### Task item
Produce a copy of every line in the records that holds the string "mask".

### Data for review

****************************************

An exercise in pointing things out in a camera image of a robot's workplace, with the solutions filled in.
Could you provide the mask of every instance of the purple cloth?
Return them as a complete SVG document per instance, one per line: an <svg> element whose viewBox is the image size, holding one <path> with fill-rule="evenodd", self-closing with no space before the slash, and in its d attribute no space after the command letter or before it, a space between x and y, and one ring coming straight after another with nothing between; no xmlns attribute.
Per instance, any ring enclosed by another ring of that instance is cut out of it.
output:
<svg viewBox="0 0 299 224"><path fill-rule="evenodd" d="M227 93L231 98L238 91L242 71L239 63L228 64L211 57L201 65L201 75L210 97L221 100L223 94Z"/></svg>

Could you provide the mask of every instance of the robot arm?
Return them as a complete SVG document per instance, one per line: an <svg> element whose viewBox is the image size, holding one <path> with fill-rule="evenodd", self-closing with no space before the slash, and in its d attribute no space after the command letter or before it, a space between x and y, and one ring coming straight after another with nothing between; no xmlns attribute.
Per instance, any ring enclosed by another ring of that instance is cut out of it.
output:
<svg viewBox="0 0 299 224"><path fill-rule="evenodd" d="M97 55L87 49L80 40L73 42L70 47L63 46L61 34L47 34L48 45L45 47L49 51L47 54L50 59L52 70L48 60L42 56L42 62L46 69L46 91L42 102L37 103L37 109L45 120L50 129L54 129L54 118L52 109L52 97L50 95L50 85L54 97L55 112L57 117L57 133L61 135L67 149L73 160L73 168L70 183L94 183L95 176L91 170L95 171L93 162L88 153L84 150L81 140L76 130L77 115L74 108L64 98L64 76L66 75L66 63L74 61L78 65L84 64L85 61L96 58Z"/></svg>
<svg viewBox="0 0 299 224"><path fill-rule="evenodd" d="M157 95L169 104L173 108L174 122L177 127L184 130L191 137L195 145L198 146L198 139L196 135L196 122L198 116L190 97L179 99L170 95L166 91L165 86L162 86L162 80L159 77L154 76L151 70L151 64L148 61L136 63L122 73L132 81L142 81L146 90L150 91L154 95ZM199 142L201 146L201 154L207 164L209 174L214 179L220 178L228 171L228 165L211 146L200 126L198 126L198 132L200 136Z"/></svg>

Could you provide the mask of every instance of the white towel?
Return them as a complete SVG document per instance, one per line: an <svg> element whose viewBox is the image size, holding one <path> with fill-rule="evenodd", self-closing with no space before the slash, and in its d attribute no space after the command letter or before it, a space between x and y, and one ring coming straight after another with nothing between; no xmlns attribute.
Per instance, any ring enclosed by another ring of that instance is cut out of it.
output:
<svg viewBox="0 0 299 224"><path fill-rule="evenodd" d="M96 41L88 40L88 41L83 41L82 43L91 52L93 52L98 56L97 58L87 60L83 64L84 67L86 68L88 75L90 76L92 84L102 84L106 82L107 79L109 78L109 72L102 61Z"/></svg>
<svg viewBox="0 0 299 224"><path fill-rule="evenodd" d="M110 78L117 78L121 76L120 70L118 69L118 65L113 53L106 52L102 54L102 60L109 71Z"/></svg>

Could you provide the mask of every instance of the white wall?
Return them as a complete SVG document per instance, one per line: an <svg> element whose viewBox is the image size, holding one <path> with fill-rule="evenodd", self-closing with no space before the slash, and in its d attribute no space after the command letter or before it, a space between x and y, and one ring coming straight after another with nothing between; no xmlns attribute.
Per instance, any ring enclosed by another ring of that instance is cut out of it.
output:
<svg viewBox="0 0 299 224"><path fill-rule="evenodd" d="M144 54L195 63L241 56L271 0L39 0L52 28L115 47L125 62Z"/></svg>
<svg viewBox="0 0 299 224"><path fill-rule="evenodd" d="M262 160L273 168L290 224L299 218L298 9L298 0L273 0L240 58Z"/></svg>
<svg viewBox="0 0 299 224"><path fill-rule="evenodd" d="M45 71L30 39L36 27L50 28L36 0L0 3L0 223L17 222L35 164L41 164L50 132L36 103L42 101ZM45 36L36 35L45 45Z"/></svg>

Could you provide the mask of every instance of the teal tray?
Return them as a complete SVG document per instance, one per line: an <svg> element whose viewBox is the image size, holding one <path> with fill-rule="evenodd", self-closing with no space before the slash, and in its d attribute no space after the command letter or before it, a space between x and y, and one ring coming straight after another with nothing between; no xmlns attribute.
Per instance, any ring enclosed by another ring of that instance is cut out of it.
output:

****************************************

### Result
Could you provide the mask of every instance of the purple cloth?
Could you provide the mask of every instance of the robot arm?
Could you provide the mask of every instance of the white towel?
Could you provide the mask of every instance of the white wall?
Could you provide the mask of every instance of the teal tray?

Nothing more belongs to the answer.